**ABOUT THIS TASK**
Gather up every line from the entries below that uses the word "plastic".

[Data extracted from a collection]
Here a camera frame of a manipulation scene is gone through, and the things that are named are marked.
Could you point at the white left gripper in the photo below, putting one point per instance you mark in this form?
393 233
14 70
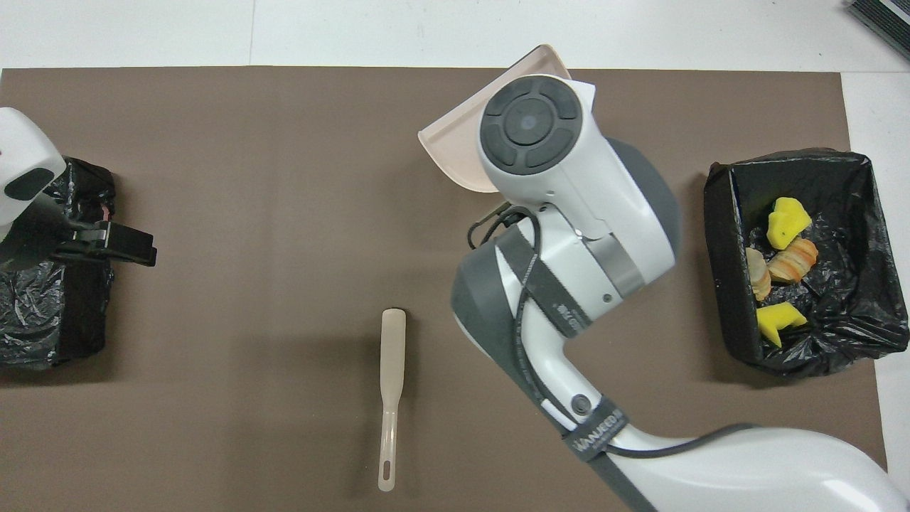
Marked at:
21 153

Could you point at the beige hand brush black bristles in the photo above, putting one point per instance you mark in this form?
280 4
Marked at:
392 355

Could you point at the beige plastic dustpan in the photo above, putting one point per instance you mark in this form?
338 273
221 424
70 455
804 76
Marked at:
458 146

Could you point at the pale bread slice piece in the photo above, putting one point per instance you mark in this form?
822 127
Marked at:
759 277

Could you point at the green and yellow sponge piece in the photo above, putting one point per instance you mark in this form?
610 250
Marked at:
775 316

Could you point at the yellow sponge chunk with dot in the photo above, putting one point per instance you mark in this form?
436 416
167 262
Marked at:
788 220

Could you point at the large striped bread chunk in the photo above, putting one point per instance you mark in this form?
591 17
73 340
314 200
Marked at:
795 262

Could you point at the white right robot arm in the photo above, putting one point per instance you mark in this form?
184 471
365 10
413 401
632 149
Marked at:
569 178

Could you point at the black bag lined bin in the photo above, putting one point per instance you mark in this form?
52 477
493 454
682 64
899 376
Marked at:
853 299
35 320

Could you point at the brown paper table mat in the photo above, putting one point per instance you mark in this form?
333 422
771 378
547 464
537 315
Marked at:
213 142

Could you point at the black ribbed panel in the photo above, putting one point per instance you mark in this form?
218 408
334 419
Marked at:
885 18

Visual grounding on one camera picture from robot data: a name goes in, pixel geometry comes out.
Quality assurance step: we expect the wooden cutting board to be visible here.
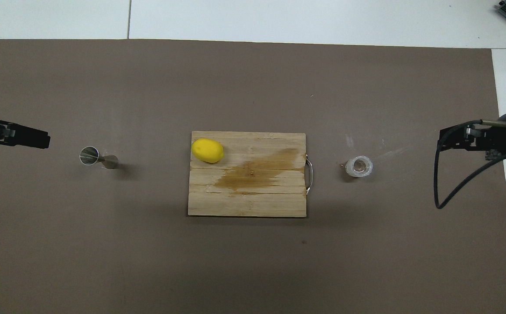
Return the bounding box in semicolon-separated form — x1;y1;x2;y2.
188;131;314;218

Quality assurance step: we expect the steel double jigger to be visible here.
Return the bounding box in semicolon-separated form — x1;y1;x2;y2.
79;146;119;170

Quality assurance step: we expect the yellow lemon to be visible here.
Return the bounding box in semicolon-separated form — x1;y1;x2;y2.
191;138;225;164

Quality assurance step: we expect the small clear plastic cup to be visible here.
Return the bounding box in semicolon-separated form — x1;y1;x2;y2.
345;156;373;178

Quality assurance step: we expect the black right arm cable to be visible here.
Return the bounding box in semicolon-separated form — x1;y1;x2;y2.
435;119;506;209

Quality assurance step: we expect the brown paper table mat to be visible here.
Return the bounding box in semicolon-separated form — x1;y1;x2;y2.
0;38;506;314

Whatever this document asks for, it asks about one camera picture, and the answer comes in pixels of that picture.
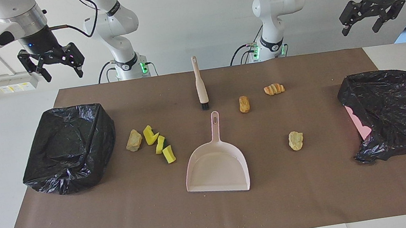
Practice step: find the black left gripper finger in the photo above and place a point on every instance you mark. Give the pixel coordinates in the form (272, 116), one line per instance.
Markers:
(391, 12)
(353, 9)

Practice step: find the brown paper table mat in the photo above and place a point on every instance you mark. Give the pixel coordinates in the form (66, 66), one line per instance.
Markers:
(317, 193)

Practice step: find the crumpled black trash bag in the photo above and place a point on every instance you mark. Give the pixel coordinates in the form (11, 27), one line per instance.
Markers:
(397, 110)

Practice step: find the toy croissant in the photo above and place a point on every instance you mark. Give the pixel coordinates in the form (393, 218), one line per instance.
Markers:
(274, 89)

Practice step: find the white wall socket box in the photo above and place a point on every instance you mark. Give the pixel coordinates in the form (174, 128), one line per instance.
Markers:
(18, 82)

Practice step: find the pale yellow lump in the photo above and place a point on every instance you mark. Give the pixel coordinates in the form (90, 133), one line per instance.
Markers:
(295, 140)

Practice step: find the yellow notched sponge piece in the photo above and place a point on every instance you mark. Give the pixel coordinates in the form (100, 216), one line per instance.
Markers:
(149, 135)

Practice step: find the black bag lined box bin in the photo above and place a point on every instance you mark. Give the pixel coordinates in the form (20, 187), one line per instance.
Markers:
(69, 148)

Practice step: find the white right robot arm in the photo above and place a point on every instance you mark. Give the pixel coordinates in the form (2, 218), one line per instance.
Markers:
(117, 24)

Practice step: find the beige green stone chunk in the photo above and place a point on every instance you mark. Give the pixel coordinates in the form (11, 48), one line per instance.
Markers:
(134, 140)

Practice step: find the beige hand brush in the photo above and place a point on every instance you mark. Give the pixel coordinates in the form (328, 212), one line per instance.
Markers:
(201, 90)

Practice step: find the brown toy bread nugget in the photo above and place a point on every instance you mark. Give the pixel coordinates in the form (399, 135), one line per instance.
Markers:
(244, 104)

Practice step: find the pale pink dustpan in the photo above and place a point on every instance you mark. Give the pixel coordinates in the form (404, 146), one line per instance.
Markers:
(216, 167)

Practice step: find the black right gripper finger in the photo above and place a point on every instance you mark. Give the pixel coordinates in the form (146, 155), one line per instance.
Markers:
(30, 60)
(74, 54)

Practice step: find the pink plastic bin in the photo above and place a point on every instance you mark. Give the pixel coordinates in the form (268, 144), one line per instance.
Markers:
(358, 122)

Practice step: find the yellow green sponge piece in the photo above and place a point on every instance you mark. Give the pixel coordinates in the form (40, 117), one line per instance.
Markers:
(160, 146)

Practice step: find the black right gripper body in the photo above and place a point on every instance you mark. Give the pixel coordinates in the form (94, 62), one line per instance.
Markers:
(40, 45)

**TASK OUTPUT**
Could you point at the beige plastic dustpan in the photo above, putting one point per instance you mark in this form?
Quality assurance step: we expect the small clear plastic cup to be visible here.
Practice step: find the pink plastic bin in the photo above and place a point on every instance you mark. Give the pixel coordinates in the form (268, 144), one line per instance.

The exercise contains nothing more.